Records drawn from a dataset:
Segment Open

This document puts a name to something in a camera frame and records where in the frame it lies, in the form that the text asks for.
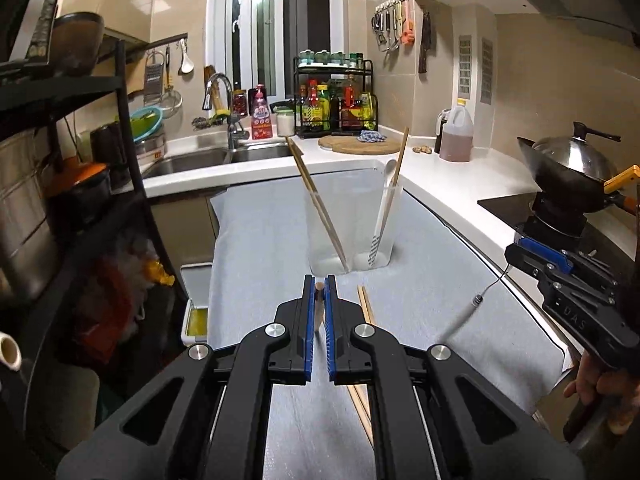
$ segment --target brown bowl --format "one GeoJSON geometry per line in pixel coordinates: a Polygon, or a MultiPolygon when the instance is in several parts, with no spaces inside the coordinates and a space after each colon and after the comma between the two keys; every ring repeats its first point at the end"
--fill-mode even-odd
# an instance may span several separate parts
{"type": "Polygon", "coordinates": [[[49,63],[55,75],[91,74],[104,34],[104,19],[95,12],[73,12],[53,23],[49,63]]]}

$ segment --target wok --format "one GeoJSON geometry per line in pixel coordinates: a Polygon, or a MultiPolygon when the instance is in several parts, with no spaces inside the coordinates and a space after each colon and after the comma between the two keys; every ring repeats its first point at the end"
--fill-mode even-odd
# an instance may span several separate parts
{"type": "Polygon", "coordinates": [[[635,199],[625,197],[617,191],[606,194],[604,181],[572,170],[534,150],[533,140],[518,137],[518,144],[533,180],[557,205],[593,213],[613,204],[628,213],[636,214],[635,199]]]}

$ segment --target stainless steel sink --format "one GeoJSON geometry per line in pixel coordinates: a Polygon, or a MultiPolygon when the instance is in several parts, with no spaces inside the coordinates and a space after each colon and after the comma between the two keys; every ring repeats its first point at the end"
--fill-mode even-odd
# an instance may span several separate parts
{"type": "Polygon", "coordinates": [[[155,176],[180,173],[181,171],[199,170],[200,168],[229,164],[230,162],[248,162],[250,160],[280,158],[281,156],[291,156],[289,147],[283,142],[276,144],[273,142],[252,144],[250,146],[236,148],[235,150],[213,148],[211,150],[164,158],[146,170],[145,173],[142,174],[142,178],[153,178],[155,176]]]}
{"type": "Polygon", "coordinates": [[[280,158],[281,156],[291,156],[289,147],[283,142],[274,144],[252,144],[236,148],[231,152],[231,162],[247,162],[249,160],[265,160],[267,158],[280,158]]]}
{"type": "Polygon", "coordinates": [[[151,168],[143,173],[142,178],[153,178],[155,176],[180,173],[181,171],[199,170],[200,168],[210,168],[231,162],[231,152],[215,148],[202,152],[186,153],[184,155],[169,156],[156,162],[151,168]]]}

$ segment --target metal shelf rack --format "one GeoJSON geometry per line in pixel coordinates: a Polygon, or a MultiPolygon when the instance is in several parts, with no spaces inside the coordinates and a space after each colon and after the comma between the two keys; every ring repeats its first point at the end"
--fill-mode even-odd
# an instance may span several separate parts
{"type": "MultiPolygon", "coordinates": [[[[112,92],[116,93],[122,142],[133,191],[114,196],[107,212],[94,225],[68,245],[58,272],[40,297],[31,304],[2,309],[3,330],[11,328],[22,352],[23,367],[11,372],[0,367],[0,397],[12,416],[14,426],[25,437],[31,386],[38,369],[42,349],[55,330],[56,323],[80,294],[83,271],[91,261],[113,245],[116,234],[137,213],[143,219],[146,234],[167,272],[176,274],[146,199],[129,121],[129,104],[125,81],[125,43],[120,40],[115,52],[115,75],[108,77],[57,77],[21,82],[0,87],[0,140],[27,128],[46,128],[54,164],[60,163],[60,146],[56,121],[69,113],[112,92]]],[[[176,280],[174,291],[182,307],[187,294],[176,280]]]]}
{"type": "Polygon", "coordinates": [[[373,62],[370,59],[364,60],[364,68],[350,68],[347,66],[331,65],[331,64],[312,64],[312,65],[300,65],[300,58],[295,57],[293,59],[293,73],[294,73],[294,120],[296,124],[296,133],[303,139],[324,137],[327,135],[337,136],[359,136],[362,130],[368,129],[365,127],[365,123],[374,123],[374,130],[378,129],[378,117],[379,107],[378,98],[373,93],[373,62]],[[373,117],[366,120],[362,119],[359,128],[331,128],[325,130],[322,124],[315,124],[313,121],[305,121],[303,117],[298,113],[297,102],[300,100],[300,85],[306,83],[309,78],[313,76],[348,76],[353,75],[362,80],[362,91],[369,92],[372,99],[373,117]]]}

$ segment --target metal screw cap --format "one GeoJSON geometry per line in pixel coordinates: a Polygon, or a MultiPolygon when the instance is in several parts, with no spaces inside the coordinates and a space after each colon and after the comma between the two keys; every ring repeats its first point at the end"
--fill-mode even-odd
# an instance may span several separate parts
{"type": "Polygon", "coordinates": [[[264,333],[269,337],[280,337],[286,331],[287,329],[280,323],[271,323],[264,328],[264,333]]]}
{"type": "Polygon", "coordinates": [[[193,345],[189,348],[189,357],[199,361],[209,355],[209,348],[205,345],[193,345]]]}
{"type": "Polygon", "coordinates": [[[446,361],[451,357],[451,350],[444,345],[436,345],[431,349],[431,355],[438,361],[446,361]]]}
{"type": "Polygon", "coordinates": [[[376,333],[376,329],[366,323],[358,325],[355,331],[360,337],[371,337],[376,333]]]}

Segment Closed

Task directions: Copy verbatim the span of lines that begins with the line holding "--target metal screw" and ends at the last line of the records.

Exercise result:
$ segment --target metal screw cap --format "one GeoJSON geometry per line in pixel coordinates: a Polygon, or a MultiPolygon when the instance is in several parts, with no spaces inside the coordinates and a space after each colon and after the comma between the two keys; every ring repeats its first point at the end"
--fill-mode even-odd
# an instance may span several separate parts
{"type": "Polygon", "coordinates": [[[264,333],[269,337],[280,337],[286,331],[287,329],[280,323],[271,323],[264,328],[264,333]]]}
{"type": "Polygon", "coordinates": [[[193,345],[189,348],[189,357],[199,361],[209,355],[209,348],[205,345],[193,345]]]}
{"type": "Polygon", "coordinates": [[[446,361],[451,357],[451,350],[444,345],[436,345],[431,349],[431,355],[438,361],[446,361]]]}
{"type": "Polygon", "coordinates": [[[376,333],[376,329],[366,323],[358,325],[355,331],[360,337],[371,337],[376,333]]]}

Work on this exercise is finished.